Jessica Levinson, Professor of Law, at Loyola Law School where she specializes in governance issues; she’s also Vice President of the Los Angeles Ethics Commission
Zev Yaroslavsky, former Los Angeles County Board of Supervisors, representing District 3, which includes the San Fernando Valley, the Westside of Los Angeles and coastal areas between Venice and the Ventura Countyline. His op-ed on ways to revamp the county government was recently published in the Los Angeles Times.
Minimum wage: The future of the hourly worker in LA (#AT30)

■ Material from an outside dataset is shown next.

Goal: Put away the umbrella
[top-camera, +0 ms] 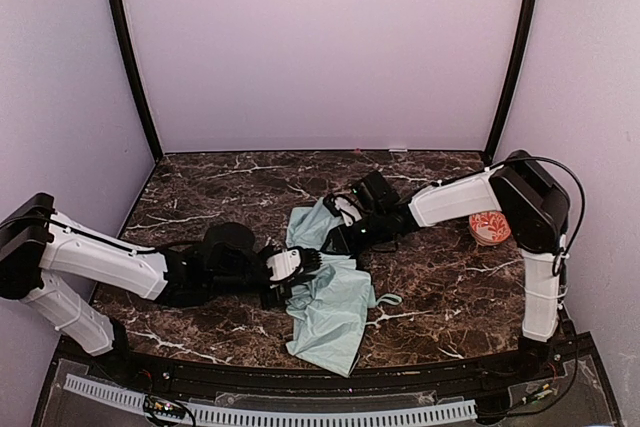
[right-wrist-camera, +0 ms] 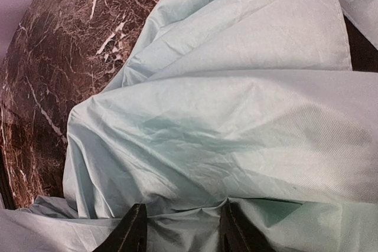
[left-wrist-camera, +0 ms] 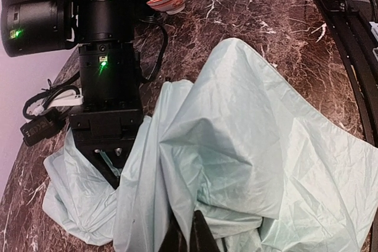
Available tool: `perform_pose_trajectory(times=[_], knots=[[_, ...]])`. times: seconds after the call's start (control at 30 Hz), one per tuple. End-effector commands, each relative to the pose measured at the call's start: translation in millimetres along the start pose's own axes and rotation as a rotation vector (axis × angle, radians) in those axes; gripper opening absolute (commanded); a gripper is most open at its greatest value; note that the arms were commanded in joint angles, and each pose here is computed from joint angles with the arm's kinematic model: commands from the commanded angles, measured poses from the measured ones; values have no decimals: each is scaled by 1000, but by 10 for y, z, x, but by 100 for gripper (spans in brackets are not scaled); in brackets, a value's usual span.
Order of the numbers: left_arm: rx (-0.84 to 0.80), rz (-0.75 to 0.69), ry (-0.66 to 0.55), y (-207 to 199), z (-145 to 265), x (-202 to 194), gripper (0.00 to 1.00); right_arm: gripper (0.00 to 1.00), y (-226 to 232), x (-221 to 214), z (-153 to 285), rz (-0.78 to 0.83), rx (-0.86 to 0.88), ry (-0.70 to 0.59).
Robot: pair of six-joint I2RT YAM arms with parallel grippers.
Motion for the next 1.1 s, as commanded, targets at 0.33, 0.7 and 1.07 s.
perform_pose_trajectory(times=[0.33, 0.7, 1.07], knots=[[40, 18, -2, 239, 66, 369, 48, 42, -185, -346, -139, -179, -98, 25], [-276, -151, -41, -675, 432, 700, 64, 42, -166, -260, -184, -203, -84, 7], [-365, -187, 237, -973, 123, -249, 62, 42, -40, -158, -160, -164, -60, 9]])
Point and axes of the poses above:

Not even the current state of Hollywood’s film business can match the drama of the minimum wage debate in Los Angeles.
So what better place than North Hollywood's historic El Portal Theatre to stage multiple debates about the influential vote of the LA City Council to raise minimum wage in the city to $15 over the course of four years. AirTalk's special event last night focused on the impact and implementation of a wage hike. Industry leaders most affected by the pay boost, plus other brainiacs who gamed out the domino effect, discussed three key areas: impact on the restaurant industry; next steps for LA businesses, workers and government leaders; and how neighboring cities will respond to LA's bold experiment.
Whether fast food or fancy feasts, restaurant industry faces unique fate after wage hike
Restaurant owners who employ tipped wait staff lobbied City Councilemembers to account for the fact that servers' wages often amount to more than $15 an hour when including gratuities, thereby making a wage hike unnecessary.
Even so, workers' representatives say yearly incomes for wait staff are near the poverty line and should not be treated differently than other low-wage workers.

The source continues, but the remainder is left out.